Por la noche, el gobernador hizo que sacaran de la población y de sus arrabales
todas las reses vacunas, pues sabía que los mozos eran capaces de correr hasta
una vaca lechera.
Transcurrió la noche sin novedad. Solamente, de cuando en cuando, sonaban desde
los más insospechados rincones de la ciudad unas voces a la manera de pregón o
salmodia, que decían una y otra vez:
- ¡Habrá Vaquilla! ¡Habrá Vaquilla!
Y en efecto: a media tarde, como era costumbre, se sintió en la calle de los
Amantes un griterío ensordecedor y apareció un enorme gentío corriendo detrás de
un hombre al que habían ajustado a la frente unos enormes cuernos con bastante
perfección y que acometía a cuantos le citaban, templando sus arrebatos una
recia maroma sostenida por un forzudo jayán.

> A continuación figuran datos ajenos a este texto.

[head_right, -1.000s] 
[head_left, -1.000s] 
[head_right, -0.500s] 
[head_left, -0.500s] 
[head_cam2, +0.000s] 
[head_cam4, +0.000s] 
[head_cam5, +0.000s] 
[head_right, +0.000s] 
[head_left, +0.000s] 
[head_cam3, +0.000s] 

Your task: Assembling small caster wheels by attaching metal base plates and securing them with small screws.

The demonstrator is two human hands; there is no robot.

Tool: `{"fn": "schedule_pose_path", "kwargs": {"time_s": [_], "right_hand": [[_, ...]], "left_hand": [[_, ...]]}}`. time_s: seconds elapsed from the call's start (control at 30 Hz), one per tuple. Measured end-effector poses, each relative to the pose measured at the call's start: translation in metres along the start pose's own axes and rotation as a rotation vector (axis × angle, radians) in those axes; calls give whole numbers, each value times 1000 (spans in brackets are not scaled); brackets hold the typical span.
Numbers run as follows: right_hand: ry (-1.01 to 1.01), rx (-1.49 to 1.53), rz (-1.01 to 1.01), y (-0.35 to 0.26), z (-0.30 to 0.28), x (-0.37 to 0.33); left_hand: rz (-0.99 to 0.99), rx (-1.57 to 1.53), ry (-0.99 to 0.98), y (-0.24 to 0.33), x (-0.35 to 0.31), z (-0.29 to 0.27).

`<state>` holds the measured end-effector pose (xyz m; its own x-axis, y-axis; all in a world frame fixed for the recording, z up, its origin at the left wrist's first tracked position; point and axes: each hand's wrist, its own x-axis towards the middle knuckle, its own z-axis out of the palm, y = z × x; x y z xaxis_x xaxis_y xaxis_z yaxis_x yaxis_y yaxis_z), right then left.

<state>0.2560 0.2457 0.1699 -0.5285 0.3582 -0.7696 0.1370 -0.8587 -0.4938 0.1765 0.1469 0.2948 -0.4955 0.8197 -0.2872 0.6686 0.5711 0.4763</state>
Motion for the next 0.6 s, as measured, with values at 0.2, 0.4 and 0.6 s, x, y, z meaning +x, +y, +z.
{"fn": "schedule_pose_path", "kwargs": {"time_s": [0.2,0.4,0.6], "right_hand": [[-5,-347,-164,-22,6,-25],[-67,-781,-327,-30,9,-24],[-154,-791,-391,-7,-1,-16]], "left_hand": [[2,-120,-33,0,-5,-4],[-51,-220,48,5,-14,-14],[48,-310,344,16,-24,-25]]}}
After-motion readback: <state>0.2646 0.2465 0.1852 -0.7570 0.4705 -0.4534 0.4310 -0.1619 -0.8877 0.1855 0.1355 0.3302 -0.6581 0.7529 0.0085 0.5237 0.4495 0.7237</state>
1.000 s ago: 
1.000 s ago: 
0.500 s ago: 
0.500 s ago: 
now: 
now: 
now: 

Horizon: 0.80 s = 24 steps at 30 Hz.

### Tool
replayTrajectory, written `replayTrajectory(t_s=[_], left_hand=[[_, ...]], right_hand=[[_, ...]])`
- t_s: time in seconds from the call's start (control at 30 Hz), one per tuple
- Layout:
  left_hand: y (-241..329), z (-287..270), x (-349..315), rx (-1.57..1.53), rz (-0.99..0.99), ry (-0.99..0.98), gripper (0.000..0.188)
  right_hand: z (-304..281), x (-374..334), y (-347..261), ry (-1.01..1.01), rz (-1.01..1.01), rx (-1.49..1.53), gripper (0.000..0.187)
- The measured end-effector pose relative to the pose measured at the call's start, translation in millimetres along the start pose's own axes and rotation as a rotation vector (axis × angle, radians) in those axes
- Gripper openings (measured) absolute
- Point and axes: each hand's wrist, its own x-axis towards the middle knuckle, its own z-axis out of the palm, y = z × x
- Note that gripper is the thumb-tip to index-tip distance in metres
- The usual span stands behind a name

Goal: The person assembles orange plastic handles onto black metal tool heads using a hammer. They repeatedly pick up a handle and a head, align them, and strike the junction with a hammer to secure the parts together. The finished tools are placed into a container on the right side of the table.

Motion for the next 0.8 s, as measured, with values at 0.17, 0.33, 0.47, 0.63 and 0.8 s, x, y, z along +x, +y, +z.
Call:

Todos se sumaron al regocijado espectáculo. El hombre de los cuernos corría de
punta a punta de la plaza, acometiendo a mozos y mozas y cuando se cansaba se
echaba de bruces en el pilón de la fuente, y bebía a morro unos buenos tragos
de agua que le daban fuerzas para continuar la broma. Cogió una pulmonía: pero
no se murió.
Y aún te podría contar muchas cosas más; pero pondré punto final citando a
aquel bárbaro que en una noche de enero, y con 30 grados bajo cero se apostó
una botella de aguardiente a que daba una vuelta en cueros por las ramblas de
la población. Ganó la apuesta y cuando le dieron la botella que se había ganado
se la bebió entera, sin respirar…
- Pero ése se moriría –comenté convencido.
- Naturalmente –dijo el Deán.
Memorias Turolenses, 1918-1928. Antonio Floriano Cumbreño.